Research in the area of nanoparticles started in the early 1960s with the introduction of parenteral emulsions, which helped in the administration of many low water soluble or lipophilic therapeutic agents. These parenteral emulsions were preferred as the method offered the advantages to be carried out on industrial scale (Kathe et al., 2014). However, some serious issues were associated with these emulsions like separation of the drug from the lipid phase into the aqueous phase was an unavoidable drawback. Similarly the storage or shelf life physical stability of emulsion systems was very inferior. Agglomeration followed by phase separation was evident in nearly all studies. The most striking problems associated with these emulsions were the achieving of a desired sustained release profile. Only extremely lipophilic drugs showed the desired release pattern (Washington, 1996; Prankerd and Stella, 1990).

To solve the problems associated with parenteral emulsions and other drug delivery systems, polymeric nanoparticles were subsequently introduced and developed. Polymer-based nanoparticles are advantageous in terms of their biocompatibility and biodegradability. Chemically modified and naturally occurring polymers are used to impart various functional characteristics to the nanoparticles. Though polymer-based nanoparticles are quite advantageous, still they have certain drawbacks like toxicity, long residence time, residual organic solvents, and industrial scale-up of the process. Liposomes were developed as alternative to overcome the above-cited drawbacks. They were quite biocompatible and biodegradable and had the advantage to deliver many potent drugs that otherwise have serious side effects.

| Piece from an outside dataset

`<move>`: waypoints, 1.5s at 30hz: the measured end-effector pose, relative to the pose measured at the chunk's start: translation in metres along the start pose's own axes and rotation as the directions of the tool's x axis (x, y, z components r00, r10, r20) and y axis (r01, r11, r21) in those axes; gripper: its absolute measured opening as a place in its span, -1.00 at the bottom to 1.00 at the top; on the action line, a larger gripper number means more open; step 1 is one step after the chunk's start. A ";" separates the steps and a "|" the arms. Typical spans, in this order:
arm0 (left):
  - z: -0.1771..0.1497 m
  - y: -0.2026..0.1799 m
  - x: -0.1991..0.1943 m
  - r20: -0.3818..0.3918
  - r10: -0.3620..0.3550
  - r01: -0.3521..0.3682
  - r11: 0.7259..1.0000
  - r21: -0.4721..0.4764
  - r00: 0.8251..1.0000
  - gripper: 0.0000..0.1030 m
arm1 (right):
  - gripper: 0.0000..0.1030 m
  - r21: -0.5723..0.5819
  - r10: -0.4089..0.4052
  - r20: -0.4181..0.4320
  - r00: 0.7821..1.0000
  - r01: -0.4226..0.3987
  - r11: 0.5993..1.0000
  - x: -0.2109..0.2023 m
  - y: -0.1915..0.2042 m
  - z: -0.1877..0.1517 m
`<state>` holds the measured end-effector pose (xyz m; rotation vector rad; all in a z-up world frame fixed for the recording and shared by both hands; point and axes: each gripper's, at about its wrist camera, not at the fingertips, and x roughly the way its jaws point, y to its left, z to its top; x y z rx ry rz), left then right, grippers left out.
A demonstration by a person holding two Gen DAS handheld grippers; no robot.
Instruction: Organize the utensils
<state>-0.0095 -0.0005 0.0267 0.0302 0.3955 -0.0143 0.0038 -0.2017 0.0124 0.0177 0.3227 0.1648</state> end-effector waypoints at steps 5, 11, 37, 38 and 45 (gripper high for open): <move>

Moreover, hydrophilic drugs were successfully entrapped in the aqueous compartments of the liposomal vesicles. This drug delivery system was found to have some inherent shortcomings of low physical stability, nonspecificity, drug expulsion, and clearance by macrophages (Samad et al., 2007; Couvreur et al., 1995).

In the early 1990s, researchers focused their attention toward the development of nanoparticles based on lipid matrices that would be solid at room temperature. This system was intended for drug dosage form based on inert lipids having a solid matrix and that would be quite enough in limiting the drug mobility and providing increased stability. This gifted drug delivery system acquired the advantages of polymeric nanoparticles and micronized emulsions and is known as solid lipid particles (SLNs) (Soppimath et al., 2001; Smith, 1986). By definition, they are colloidal particles in submicron (50–1000 nm) level, consist of biocompatible and biodegradable solid lipids (lipids that are solid at room temperature), stabilized with surfactants, polymers, or their mixtures, and capable to host both lipophilic and hydrophilic drugs. SLNs have emerged as promising drug delivery system bearing the treats, functionalities, and advantages of different carrier systems (Harde et al., 2011; Gasco, 1993). Due their simplicity, versatility, and being promising drug carriers, SLNs have greatly attracted the attention of scientific community involved in formulation. Owing to their definition, they are small size colloidal particles, and are considered to be important from many aspects. As the smaller the particle size, the more likely they are to remain stable, the more potential for targeted responses, and the more capacity to encapsulate increased amounts of drugs (Müller et al., 2002; Wissing et al., 2004). They are a new generation of lipid-based emulsions in submicron-sized where the liquid lipid (oil) has been replaced with a solid lipid. They possess unique properties like small size, high drug loading capacity, large surface area, and the interaction of phases at the interfaces. They have been attractive for their potential to improve the therapeutic efficacy of pharmaceuticals, nutraceuticals, and other materials (Cavalli et al., 1993). Being similar to polymeric nanoparticles, their solid matrix provides great protection to the loaded active ingredients against chemical degradation under harsh biological environment. It also helps the modulation of the drug release profiles. Furthermore, they can be synthesized at mega industrial scale through high-pressure homogenization. All these constructive attributes make SLNs excellent carriers for drug delivery (Harde et al., 2011).

SLNs research has gained wide global importance recently as large number of drugs are formulated using this technique. SLNs are commonly used (1) for parenteral delivery of drugs (Yang et al., 1999), (2) to enhance the oral bioavailability of lipophilic drugs that are not manageable with other delivery systems (Abuasal et al., 2012; Hu et al., 2004), (3) for ocular drug delivery in order to improve their corneal penetration and residence time in the eye (Seyfoddin et al., 2010), (4) for topical drug delivery to treat different skin diseases (Schäfer-Korting et al., 2007), and (5) for pulmonary and rectal drug delivery (Liu et al., 2008; Sznitowska et al., 2001). Targeting delivery of drugs to specific diseased sites has also been reported by different researchers (Chattopadhyay et al., 2008).